▶ **Task instructions**: The full listing below must be printed exactly, word for word.
#####
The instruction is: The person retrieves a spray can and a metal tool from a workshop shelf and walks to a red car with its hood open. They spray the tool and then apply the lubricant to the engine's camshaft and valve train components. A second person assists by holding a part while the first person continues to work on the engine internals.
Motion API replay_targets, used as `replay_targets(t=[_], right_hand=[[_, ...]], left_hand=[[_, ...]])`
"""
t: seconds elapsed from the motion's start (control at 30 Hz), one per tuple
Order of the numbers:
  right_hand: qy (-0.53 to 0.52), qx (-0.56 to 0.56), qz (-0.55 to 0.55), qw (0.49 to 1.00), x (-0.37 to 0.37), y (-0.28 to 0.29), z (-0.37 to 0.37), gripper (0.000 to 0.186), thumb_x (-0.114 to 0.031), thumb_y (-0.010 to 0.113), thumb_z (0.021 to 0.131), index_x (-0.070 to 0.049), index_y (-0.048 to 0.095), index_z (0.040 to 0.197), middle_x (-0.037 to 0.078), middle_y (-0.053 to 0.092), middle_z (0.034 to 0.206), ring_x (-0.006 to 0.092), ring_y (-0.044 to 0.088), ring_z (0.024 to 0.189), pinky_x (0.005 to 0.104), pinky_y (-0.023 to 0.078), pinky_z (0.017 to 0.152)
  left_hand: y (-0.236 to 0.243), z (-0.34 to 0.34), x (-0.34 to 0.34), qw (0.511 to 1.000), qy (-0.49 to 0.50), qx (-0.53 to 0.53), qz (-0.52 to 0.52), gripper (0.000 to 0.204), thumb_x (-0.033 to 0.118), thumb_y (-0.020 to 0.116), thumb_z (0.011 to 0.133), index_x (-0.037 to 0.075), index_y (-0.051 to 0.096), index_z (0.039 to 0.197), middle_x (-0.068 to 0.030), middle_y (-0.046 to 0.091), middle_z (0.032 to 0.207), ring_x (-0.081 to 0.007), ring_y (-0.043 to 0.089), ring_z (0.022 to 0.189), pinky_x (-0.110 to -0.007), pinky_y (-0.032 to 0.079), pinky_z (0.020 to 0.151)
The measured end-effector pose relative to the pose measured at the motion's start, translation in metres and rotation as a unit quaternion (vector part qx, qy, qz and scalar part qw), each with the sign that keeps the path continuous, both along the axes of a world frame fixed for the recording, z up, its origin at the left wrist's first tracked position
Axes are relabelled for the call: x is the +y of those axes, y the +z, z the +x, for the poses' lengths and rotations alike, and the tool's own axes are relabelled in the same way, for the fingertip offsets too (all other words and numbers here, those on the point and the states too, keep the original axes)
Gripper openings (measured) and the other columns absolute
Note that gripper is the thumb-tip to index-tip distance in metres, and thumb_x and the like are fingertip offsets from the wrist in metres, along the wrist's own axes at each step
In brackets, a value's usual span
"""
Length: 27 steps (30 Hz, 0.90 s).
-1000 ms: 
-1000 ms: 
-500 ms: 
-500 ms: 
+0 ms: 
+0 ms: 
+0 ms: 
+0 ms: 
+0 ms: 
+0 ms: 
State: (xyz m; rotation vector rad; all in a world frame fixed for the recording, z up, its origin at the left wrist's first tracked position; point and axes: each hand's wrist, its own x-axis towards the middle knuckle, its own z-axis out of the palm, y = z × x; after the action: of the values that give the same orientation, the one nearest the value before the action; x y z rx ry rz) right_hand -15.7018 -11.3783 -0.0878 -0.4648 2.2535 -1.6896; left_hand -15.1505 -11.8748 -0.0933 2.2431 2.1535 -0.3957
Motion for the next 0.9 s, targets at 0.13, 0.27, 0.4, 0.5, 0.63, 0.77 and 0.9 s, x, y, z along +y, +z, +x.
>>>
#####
▶ **Exercise solution**:
The instruction is: The person retrieves a spray can and a metal tool from a workshop shelf and walks to a red car with its hood open. They spray the tool and then apply the lubricant to the engine's camshaft and valve train components. A second person assists by holding a part while the first person continues to work on the engine internals.
Motion API replay_targets, used as `replay_targets(t=[_], right_hand=[[_, ...]], left_hand=[[_, ...]])`
"""
t: seconds elapsed from the motion's start (control at 30 Hz), one per tuple
Order of the numbers:
  right_hand: qy (-0.53 to 0.52), qx (-0.56 to 0.56), qz (-0.55 to 0.55), qw (0.49 to 1.00), x (-0.37 to 0.37), y (-0.28 to 0.29), z (-0.37 to 0.37), gripper (0.000 to 0.186), thumb_x (-0.114 to 0.031), thumb_y (-0.010 to 0.113), thumb_z (0.021 to 0.131), index_x (-0.070 to 0.049), index_y (-0.048 to 0.095), index_z (0.040 to 0.197), middle_x (-0.037 to 0.078), middle_y (-0.053 to 0.092), middle_z (0.034 to 0.206), ring_x (-0.006 to 0.092), ring_y (-0.044 to 0.088), ring_z (0.024 to 0.189), pinky_x (0.005 to 0.104), pinky_y (-0.023 to 0.078), pinky_z (0.017 to 0.152)
  left_hand: y (-0.236 to 0.243), z (-0.34 to 0.34), x (-0.34 to 0.34), qw (0.511 to 1.000), qy (-0.49 to 0.50), qx (-0.53 to 0.53), qz (-0.52 to 0.52), gripper (0.000 to 0.204), thumb_x (-0.033 to 0.118), thumb_y (-0.020 to 0.116), thumb_z (0.011 to 0.133), index_x (-0.037 to 0.075), index_y (-0.051 to 0.096), index_z (0.039 to 0.197), middle_x (-0.068 to 0.030), middle_y (-0.046 to 0.091), middle_z (0.032 to 0.207), ring_x (-0.081 to 0.007), ring_y (-0.043 to 0.089), ring_z (0.022 to 0.189), pinky_x (-0.110 to -0.007), pinky_y (-0.032 to 0.079), pinky_z (0.020 to 0.151)
The measured end-effector pose relative to the pose measured at the motion's start, translation in metres and rotation as a unit quaternion (vector part qx, qy, qz and scalar part qw), each with the sign that keeps the path continuous, both along the axes of a world frame fixed for the recording, z up, its origin at the left wrist's first tracked position
Axes are relabelled for the call: x is the +y of those axes, y the +z, z the +x, for the poses' lengths and rotations alike, and the tool's own axes are relabelled in the same way, for the fingertip offsets too (all other words and numbers here, those on the point and the states too, keep the original axes)
Gripper openings (measured) and the other columns absolute
Note that gripper is the thumb-tip to index-tip distance in metres, and thumb_x and the like are fingertip offsets from the wrist in metres, along the wrist's own axes at each step
In brackets, a value's usual span
"""
Length: 27 steps (30 Hz, 0.90 s).
-1000 ms: 
-1000 ms: 
-500 ms: 
-500 ms: 
+0 ms: 
+0 ms: 
+0 ms: 
+0 ms: 
+0 ms: 
+0 ms: 
State: (xyz m; rotation vector rad; all in a world frame fixed for the recording, z up, its origin at the left wrist's first tracked position; point and axes: each hand's wrist, its own x-axis towards the middle knuckle, its own z-axis out of the palm, y = z × x; after the action: of the values that give the same orientation, the one nearest the value before the action; x y z rx ry rz) right_hand -15.7018 -11.3783 -0.0878 -0.4648 2.2535 -1.6896; left_hand -15.1505 -11.8748 -0.0933 2.2431 2.1535 -0.3957
Motion for the next 0.9 s, targets at 0.13, 0.27, 0.4, 0.5, 0.63, 0.77 and 0.9 s, x, y, z along +y, +z, +x.
>>>

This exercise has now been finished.